--- HOW TO COMPLETE THIS TASK ---
Copy out all lines of the records in which the word "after" appears.

*** MATERIALS PROVIDED

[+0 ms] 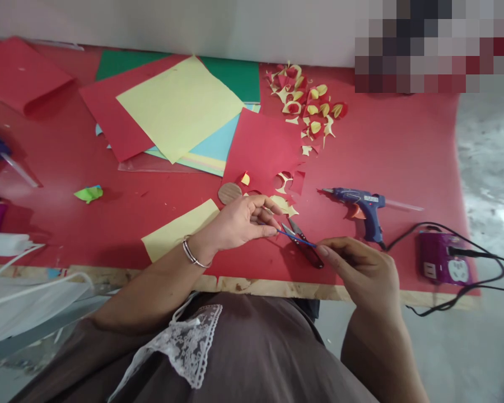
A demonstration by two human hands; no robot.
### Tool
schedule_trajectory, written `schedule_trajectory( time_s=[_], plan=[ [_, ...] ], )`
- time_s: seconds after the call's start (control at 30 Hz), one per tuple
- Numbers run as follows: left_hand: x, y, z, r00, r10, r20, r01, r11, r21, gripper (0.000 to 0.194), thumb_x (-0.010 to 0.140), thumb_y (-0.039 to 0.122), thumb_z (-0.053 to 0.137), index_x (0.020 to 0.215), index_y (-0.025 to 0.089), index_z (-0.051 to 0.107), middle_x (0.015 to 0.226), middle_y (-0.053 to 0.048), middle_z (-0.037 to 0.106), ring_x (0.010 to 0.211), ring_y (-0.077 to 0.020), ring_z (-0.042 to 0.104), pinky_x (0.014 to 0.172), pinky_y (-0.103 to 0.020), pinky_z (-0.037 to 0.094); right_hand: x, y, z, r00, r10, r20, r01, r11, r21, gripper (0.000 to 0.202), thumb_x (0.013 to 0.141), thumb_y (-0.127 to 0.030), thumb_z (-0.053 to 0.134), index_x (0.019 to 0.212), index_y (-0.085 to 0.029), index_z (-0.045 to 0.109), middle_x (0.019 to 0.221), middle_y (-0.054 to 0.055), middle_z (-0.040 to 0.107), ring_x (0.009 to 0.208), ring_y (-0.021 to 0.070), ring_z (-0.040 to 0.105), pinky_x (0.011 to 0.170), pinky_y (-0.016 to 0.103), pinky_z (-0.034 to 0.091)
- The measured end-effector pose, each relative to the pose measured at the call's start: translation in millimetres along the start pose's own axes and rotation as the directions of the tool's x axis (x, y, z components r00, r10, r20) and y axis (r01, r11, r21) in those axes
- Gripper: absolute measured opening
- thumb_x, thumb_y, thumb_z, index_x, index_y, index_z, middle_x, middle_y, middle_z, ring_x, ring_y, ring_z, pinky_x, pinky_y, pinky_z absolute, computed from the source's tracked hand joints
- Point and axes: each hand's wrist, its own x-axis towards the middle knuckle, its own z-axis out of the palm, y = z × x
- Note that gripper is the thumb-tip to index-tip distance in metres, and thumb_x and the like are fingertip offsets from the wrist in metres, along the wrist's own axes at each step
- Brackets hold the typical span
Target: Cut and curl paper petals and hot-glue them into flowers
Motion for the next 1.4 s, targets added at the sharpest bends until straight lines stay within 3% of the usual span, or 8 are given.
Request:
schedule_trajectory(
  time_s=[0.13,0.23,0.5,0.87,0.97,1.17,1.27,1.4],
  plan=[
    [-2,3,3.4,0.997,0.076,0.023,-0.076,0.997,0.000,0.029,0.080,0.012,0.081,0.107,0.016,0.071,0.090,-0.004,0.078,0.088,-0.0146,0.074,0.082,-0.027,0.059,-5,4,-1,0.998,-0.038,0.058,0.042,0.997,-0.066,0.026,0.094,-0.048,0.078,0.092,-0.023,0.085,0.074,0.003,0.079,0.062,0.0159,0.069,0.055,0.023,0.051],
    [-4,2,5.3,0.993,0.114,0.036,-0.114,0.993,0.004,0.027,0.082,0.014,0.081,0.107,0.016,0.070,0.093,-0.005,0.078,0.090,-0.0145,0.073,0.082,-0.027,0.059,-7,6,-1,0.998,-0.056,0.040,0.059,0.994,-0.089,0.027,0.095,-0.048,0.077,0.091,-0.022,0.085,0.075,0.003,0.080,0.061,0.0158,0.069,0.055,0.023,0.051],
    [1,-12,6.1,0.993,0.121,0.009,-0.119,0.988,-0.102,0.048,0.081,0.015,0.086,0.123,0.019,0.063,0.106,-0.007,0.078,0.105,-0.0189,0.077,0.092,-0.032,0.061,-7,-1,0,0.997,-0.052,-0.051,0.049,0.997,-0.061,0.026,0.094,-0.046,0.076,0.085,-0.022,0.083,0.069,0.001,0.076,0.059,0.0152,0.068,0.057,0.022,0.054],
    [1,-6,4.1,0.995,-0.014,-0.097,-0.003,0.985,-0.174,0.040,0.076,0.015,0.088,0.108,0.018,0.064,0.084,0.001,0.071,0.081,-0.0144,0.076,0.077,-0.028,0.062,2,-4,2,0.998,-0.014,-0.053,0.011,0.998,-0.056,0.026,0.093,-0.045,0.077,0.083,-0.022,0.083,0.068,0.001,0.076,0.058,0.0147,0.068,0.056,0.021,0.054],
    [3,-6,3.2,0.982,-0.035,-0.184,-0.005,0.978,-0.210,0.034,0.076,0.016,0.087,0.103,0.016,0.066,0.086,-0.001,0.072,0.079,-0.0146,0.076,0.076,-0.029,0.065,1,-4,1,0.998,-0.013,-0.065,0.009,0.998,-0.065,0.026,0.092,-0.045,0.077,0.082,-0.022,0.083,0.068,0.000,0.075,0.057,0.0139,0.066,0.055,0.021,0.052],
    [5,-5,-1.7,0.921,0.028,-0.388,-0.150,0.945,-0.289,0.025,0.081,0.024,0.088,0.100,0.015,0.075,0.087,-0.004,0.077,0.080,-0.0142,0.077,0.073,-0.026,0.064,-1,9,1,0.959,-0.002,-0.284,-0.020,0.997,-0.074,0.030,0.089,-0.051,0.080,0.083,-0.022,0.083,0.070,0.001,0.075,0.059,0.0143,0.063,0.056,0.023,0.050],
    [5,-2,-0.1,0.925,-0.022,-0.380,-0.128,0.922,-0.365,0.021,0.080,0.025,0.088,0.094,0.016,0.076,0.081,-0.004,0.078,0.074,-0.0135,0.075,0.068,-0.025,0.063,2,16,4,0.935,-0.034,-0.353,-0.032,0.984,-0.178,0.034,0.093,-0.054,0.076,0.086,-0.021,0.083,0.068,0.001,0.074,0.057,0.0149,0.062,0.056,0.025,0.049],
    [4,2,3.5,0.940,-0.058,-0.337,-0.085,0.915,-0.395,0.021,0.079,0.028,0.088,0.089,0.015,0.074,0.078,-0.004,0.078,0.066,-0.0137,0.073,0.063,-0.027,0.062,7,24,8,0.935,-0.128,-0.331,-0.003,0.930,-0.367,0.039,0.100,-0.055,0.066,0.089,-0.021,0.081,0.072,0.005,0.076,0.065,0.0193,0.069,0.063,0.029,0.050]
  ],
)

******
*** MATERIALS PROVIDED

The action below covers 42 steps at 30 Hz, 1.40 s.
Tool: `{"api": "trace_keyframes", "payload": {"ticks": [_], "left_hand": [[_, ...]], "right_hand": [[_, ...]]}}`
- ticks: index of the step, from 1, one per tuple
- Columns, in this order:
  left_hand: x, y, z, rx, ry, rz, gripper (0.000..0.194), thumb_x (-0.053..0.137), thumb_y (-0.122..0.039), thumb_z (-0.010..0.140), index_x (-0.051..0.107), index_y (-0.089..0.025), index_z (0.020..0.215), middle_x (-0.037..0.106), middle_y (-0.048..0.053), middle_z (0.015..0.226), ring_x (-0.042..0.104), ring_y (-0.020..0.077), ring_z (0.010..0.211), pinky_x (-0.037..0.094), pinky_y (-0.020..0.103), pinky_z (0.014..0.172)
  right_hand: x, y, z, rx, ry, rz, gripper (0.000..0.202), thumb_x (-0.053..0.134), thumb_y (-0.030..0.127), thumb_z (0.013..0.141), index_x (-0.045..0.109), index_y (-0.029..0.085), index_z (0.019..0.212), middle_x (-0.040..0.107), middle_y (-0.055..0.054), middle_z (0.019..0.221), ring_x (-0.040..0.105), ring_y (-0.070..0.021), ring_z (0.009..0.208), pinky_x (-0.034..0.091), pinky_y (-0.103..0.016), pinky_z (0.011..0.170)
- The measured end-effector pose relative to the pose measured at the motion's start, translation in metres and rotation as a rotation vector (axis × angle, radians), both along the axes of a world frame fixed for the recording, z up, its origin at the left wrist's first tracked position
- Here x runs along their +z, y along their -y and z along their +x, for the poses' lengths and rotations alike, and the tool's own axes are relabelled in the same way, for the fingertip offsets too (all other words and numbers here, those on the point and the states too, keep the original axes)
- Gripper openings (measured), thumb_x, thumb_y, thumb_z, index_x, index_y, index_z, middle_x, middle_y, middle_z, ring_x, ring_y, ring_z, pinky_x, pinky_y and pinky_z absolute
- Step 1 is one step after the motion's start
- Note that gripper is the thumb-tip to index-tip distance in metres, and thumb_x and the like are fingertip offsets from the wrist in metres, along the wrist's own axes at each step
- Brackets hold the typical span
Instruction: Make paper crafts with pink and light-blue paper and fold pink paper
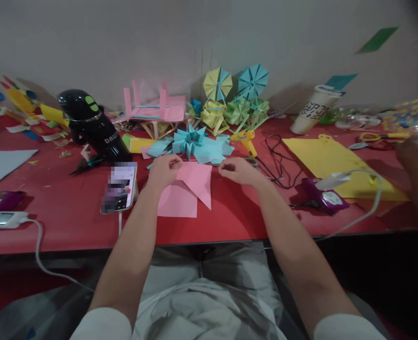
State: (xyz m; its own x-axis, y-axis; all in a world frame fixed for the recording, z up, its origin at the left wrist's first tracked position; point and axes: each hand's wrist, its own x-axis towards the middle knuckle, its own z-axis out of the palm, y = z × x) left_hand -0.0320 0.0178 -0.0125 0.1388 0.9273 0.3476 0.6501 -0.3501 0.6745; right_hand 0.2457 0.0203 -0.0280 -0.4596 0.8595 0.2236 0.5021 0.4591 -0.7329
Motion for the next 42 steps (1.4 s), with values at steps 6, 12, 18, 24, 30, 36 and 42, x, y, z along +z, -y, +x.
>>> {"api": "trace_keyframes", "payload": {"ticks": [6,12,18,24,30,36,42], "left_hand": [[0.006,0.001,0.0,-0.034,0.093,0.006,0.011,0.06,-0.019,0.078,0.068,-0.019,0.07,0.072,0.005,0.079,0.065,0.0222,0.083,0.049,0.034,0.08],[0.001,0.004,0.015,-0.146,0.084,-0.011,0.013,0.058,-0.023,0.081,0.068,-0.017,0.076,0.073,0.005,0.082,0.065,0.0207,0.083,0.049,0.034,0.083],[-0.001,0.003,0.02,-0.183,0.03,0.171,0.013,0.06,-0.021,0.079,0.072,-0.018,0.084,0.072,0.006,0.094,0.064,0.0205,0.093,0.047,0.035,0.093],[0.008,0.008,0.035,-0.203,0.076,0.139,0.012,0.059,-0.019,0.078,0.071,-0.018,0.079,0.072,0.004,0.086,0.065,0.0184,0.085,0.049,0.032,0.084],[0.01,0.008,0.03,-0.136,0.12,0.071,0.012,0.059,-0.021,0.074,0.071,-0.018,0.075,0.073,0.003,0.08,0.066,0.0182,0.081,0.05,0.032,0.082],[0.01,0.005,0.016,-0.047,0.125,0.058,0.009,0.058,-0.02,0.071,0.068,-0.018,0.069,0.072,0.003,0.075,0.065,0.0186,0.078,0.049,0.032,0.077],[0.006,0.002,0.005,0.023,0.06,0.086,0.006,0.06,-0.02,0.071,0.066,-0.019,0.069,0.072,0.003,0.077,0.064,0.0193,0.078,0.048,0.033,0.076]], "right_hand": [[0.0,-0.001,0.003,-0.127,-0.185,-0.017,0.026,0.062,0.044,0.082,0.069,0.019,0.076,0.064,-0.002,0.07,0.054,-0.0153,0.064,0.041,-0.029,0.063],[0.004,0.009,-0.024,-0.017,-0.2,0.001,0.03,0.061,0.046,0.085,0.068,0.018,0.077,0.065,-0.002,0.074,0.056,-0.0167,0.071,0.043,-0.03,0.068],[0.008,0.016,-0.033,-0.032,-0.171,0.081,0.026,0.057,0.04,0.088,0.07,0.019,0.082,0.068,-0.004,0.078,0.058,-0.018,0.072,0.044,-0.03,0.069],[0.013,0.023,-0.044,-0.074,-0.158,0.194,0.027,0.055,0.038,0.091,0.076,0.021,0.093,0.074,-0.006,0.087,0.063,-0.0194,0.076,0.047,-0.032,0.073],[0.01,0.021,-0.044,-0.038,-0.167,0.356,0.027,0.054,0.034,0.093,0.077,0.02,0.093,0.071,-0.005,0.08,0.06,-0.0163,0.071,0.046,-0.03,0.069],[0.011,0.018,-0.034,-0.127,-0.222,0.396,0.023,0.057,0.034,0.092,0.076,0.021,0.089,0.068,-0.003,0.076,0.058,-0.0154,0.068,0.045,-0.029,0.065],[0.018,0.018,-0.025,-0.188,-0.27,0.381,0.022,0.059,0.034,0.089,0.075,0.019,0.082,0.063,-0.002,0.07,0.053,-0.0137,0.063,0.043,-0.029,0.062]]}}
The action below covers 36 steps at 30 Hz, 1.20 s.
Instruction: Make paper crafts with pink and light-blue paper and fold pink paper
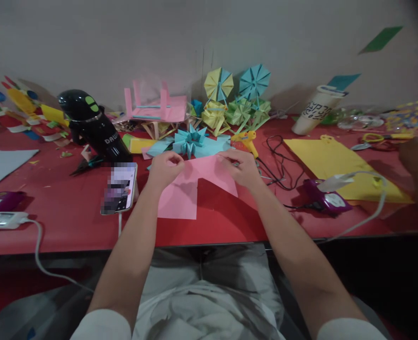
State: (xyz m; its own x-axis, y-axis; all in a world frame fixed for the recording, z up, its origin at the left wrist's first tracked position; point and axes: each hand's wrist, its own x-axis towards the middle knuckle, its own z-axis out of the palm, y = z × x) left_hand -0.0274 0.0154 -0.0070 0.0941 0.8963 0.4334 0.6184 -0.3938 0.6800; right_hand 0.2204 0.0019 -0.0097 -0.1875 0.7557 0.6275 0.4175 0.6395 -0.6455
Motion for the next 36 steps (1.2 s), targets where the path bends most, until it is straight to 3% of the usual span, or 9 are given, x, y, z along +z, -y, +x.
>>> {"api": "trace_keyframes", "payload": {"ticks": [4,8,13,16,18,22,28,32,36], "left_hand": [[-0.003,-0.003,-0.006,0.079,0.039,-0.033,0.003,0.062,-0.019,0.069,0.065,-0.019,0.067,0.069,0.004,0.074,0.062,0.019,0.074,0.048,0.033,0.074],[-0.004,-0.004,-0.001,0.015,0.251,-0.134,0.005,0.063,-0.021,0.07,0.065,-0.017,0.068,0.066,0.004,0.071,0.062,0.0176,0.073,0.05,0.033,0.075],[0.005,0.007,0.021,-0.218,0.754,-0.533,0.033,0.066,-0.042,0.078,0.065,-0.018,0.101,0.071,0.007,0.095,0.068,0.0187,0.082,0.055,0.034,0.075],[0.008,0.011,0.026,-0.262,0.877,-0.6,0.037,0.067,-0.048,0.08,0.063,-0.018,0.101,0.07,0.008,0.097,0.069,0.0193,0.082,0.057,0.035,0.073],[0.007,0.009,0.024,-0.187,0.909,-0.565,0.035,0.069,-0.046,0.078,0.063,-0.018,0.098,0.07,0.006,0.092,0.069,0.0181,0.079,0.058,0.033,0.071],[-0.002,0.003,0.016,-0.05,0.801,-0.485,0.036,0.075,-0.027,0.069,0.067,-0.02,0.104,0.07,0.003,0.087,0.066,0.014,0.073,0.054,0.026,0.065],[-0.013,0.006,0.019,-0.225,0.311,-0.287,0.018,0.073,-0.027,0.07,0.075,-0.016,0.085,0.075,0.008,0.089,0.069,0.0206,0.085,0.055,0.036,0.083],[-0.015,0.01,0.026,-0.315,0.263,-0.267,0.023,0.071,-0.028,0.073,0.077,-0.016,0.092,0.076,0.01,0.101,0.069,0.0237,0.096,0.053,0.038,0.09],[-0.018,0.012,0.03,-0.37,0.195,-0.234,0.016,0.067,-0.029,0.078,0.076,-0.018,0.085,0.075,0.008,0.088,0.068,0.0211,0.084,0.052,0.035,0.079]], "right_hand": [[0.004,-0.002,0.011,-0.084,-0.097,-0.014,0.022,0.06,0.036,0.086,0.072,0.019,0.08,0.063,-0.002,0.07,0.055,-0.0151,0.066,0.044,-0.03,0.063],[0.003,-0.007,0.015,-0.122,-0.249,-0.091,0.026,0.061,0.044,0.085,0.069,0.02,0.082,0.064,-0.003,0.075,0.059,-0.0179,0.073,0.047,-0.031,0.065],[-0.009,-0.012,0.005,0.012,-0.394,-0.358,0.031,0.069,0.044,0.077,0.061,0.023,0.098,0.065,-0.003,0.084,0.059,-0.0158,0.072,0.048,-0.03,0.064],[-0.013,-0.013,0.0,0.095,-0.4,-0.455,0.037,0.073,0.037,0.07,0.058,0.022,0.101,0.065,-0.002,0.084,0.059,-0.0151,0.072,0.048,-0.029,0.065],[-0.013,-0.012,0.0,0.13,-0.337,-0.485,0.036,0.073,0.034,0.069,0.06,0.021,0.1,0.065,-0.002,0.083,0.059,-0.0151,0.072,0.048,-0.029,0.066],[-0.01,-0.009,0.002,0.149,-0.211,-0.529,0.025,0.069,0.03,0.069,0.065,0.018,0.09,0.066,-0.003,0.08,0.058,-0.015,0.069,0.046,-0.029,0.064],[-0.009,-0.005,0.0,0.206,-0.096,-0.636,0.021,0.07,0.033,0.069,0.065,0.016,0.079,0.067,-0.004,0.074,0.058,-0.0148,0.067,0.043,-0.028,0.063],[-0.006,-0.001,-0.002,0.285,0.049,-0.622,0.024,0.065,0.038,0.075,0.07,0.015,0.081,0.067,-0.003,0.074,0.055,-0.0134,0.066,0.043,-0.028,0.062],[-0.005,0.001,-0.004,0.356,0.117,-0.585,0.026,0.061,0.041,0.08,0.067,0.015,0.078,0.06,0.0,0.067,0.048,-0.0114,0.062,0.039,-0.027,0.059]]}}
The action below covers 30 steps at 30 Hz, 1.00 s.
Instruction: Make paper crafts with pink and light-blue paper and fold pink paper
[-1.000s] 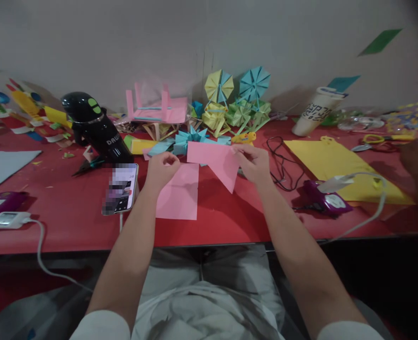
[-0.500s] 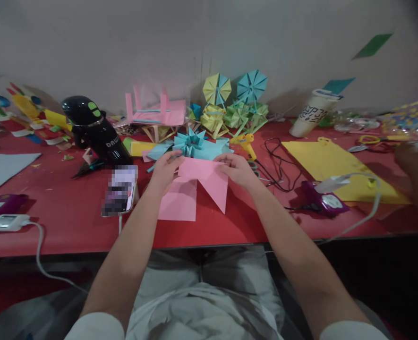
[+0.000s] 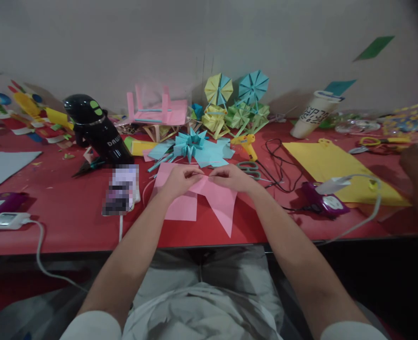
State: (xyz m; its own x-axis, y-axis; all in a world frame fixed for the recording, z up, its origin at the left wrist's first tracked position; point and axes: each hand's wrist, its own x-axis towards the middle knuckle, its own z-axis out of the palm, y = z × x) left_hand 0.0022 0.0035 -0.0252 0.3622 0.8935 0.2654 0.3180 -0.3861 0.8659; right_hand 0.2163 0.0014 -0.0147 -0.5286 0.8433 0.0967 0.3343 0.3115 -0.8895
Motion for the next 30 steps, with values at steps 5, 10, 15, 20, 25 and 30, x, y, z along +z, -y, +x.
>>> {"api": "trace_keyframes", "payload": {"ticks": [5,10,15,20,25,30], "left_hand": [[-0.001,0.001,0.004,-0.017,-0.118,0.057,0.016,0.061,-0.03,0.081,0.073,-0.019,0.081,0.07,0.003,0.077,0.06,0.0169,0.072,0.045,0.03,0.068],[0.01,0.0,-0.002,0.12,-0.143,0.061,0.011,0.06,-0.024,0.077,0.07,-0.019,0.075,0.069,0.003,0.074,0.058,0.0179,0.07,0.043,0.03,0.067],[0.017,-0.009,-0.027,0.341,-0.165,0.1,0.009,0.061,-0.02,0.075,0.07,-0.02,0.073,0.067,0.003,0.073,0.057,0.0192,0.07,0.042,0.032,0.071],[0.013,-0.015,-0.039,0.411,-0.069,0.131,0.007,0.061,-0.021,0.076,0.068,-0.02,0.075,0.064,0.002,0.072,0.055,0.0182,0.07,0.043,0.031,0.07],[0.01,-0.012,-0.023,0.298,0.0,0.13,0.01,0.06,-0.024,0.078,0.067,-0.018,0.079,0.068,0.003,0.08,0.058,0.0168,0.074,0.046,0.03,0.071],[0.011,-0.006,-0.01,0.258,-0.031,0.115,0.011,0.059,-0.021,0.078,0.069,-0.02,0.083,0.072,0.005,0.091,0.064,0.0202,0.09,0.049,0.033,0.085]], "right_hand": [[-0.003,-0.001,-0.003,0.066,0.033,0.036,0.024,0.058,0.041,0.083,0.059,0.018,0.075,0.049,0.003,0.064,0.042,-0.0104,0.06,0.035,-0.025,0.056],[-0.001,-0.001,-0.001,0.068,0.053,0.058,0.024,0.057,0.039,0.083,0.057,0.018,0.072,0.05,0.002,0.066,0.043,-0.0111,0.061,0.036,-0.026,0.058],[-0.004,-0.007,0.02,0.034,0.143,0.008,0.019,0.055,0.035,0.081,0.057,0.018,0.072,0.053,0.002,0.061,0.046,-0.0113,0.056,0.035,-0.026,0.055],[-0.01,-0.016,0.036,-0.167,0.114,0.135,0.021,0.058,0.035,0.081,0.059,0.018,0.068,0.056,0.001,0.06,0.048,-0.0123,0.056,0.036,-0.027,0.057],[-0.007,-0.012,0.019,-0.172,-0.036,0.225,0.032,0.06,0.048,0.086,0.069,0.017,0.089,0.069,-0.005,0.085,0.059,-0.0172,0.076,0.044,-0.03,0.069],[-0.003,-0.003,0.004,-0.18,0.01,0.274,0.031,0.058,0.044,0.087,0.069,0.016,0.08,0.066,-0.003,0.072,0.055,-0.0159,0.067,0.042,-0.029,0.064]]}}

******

--- ANSWER AREA ---
- time_s: seconds after the call's start (control at 30 Hz), one per tuple
- Step 1 is one step after the motion's start

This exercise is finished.